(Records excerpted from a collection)
———
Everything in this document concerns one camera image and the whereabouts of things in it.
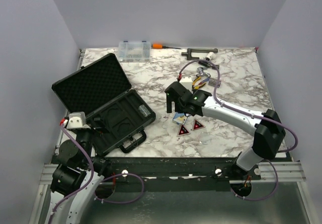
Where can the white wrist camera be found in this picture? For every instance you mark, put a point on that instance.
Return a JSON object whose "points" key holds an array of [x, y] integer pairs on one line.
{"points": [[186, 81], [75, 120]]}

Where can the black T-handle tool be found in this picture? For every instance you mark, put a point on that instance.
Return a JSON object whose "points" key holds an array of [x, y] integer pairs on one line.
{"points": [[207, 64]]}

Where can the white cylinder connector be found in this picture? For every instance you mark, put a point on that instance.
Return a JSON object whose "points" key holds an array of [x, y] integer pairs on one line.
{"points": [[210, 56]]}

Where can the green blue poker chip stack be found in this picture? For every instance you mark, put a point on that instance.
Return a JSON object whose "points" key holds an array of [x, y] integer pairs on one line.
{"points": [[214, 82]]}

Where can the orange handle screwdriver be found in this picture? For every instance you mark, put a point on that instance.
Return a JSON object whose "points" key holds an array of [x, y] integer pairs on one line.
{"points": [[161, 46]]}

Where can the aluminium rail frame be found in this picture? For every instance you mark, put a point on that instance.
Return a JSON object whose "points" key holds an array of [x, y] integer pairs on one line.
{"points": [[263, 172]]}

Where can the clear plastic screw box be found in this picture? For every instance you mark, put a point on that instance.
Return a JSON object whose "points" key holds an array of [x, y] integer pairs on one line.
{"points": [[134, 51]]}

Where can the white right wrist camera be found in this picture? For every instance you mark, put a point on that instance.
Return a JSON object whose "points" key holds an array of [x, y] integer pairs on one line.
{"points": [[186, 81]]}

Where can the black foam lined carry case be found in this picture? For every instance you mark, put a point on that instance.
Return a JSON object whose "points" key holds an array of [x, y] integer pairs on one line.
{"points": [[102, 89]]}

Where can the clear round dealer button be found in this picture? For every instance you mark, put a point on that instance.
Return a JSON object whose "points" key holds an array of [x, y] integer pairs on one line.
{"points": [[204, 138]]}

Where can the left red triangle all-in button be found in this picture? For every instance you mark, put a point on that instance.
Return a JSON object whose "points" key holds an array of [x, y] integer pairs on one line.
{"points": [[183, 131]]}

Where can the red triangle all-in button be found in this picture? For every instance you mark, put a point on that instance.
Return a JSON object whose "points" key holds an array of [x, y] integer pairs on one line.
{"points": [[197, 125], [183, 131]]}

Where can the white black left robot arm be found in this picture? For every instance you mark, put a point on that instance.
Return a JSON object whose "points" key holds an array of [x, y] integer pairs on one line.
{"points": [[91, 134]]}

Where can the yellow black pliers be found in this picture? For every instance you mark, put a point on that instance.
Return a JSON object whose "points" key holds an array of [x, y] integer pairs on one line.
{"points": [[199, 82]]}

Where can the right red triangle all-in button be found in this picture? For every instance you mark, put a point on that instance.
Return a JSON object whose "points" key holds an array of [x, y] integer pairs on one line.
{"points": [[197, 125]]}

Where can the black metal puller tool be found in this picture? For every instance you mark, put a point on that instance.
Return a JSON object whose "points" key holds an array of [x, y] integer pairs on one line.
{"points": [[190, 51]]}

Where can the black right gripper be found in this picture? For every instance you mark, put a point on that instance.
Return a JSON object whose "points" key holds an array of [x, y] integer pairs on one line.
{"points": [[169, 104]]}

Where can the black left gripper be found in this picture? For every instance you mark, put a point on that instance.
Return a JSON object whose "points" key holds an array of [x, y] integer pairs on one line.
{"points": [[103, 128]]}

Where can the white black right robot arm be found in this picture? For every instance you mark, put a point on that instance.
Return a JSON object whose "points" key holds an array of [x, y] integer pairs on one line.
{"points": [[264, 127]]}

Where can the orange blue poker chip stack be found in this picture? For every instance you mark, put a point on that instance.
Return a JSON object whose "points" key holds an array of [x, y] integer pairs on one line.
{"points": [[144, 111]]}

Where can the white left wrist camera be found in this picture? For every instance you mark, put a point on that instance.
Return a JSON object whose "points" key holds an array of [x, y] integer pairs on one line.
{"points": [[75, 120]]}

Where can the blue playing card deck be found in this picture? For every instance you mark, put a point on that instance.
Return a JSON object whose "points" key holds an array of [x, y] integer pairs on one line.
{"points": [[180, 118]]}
———
Could you transcribe the records above exactly, leaving every picture out?

Everything in this document concerns one camera image and the whereabouts of things in it.
Where can the white wrist camera be found in this picture? For every instance you mark, put a point on that instance.
Return a JSON object whose "points" key holds an array of [x, y] integer pairs on one line.
{"points": [[186, 81], [75, 120]]}

Where can the black T-handle tool be found in this picture? For every instance you mark, put a point on that instance.
Return a JSON object whose "points" key holds an array of [x, y] integer pairs on one line.
{"points": [[207, 64]]}

Where can the white cylinder connector be found in this picture? For every instance you mark, put a point on that instance.
Return a JSON object whose "points" key holds an array of [x, y] integer pairs on one line.
{"points": [[210, 56]]}

Where can the green blue poker chip stack be found in this picture? For every instance you mark, put a point on that instance.
Return a JSON object whose "points" key holds an array of [x, y] integer pairs on one line.
{"points": [[214, 82]]}

Where can the orange handle screwdriver be found in this picture? For every instance you mark, put a point on that instance.
Return a JSON object whose "points" key holds an array of [x, y] integer pairs on one line.
{"points": [[161, 46]]}

Where can the aluminium rail frame be found in this picture? For every instance you mark, put a point on that instance.
Return a JSON object whose "points" key holds an array of [x, y] integer pairs on one line.
{"points": [[263, 172]]}

Where can the clear plastic screw box be found in this picture? For every instance you mark, put a point on that instance.
Return a JSON object whose "points" key holds an array of [x, y] integer pairs on one line.
{"points": [[134, 51]]}

Where can the white right wrist camera be found in this picture? For every instance you mark, put a point on that instance.
Return a JSON object whose "points" key holds an array of [x, y] integer pairs on one line.
{"points": [[186, 81]]}

Where can the black foam lined carry case be found in this picture? For every instance you mark, put a point on that instance.
Return a JSON object whose "points" key holds an array of [x, y] integer pairs on one line.
{"points": [[102, 89]]}

Where can the clear round dealer button be found in this picture? For every instance you mark, put a point on that instance.
Return a JSON object whose "points" key holds an array of [x, y] integer pairs on one line.
{"points": [[204, 138]]}

Where can the left red triangle all-in button be found in this picture? For every instance you mark, put a point on that instance.
Return a JSON object whose "points" key holds an array of [x, y] integer pairs on one line.
{"points": [[183, 131]]}

Where can the red triangle all-in button be found in this picture? For every instance you mark, put a point on that instance.
Return a JSON object whose "points" key holds an array of [x, y] integer pairs on one line.
{"points": [[197, 125], [183, 131]]}

Where can the white black left robot arm be found in this picture? For every instance you mark, put a point on that instance.
Return a JSON object whose "points" key holds an array of [x, y] integer pairs on one line.
{"points": [[91, 134]]}

Where can the yellow black pliers be found in this picture? For every instance you mark, put a point on that instance.
Return a JSON object whose "points" key holds an array of [x, y] integer pairs on one line.
{"points": [[199, 82]]}

Where can the right red triangle all-in button be found in this picture? For every instance you mark, put a point on that instance.
Return a JSON object whose "points" key holds an array of [x, y] integer pairs on one line.
{"points": [[197, 125]]}

Where can the black metal puller tool be found in this picture? For every instance you mark, put a point on that instance.
Return a JSON object whose "points" key holds an array of [x, y] integer pairs on one line.
{"points": [[190, 51]]}

Where can the black right gripper be found in this picture? For every instance you mark, put a point on that instance.
Return a JSON object whose "points" key holds an array of [x, y] integer pairs on one line.
{"points": [[169, 104]]}

Where can the black left gripper be found in this picture? For every instance you mark, put a point on that instance.
Return a JSON object whose "points" key holds an array of [x, y] integer pairs on one line.
{"points": [[103, 128]]}

Where can the white black right robot arm be found in this picture? For every instance you mark, put a point on that instance.
Return a JSON object whose "points" key holds an array of [x, y] integer pairs on one line.
{"points": [[264, 127]]}

Where can the orange blue poker chip stack be found in this picture? For every instance you mark, put a point on that instance.
Return a JSON object whose "points" key holds an array of [x, y] integer pairs on one line.
{"points": [[144, 111]]}

Where can the white left wrist camera be found in this picture? For every instance you mark, put a point on that instance.
Return a JSON object whose "points" key holds an array of [x, y] integer pairs on one line.
{"points": [[75, 120]]}

Where can the blue playing card deck be found in this picture? For every instance you mark, put a point on that instance.
Return a JSON object whose "points" key holds an array of [x, y] integer pairs on one line.
{"points": [[180, 118]]}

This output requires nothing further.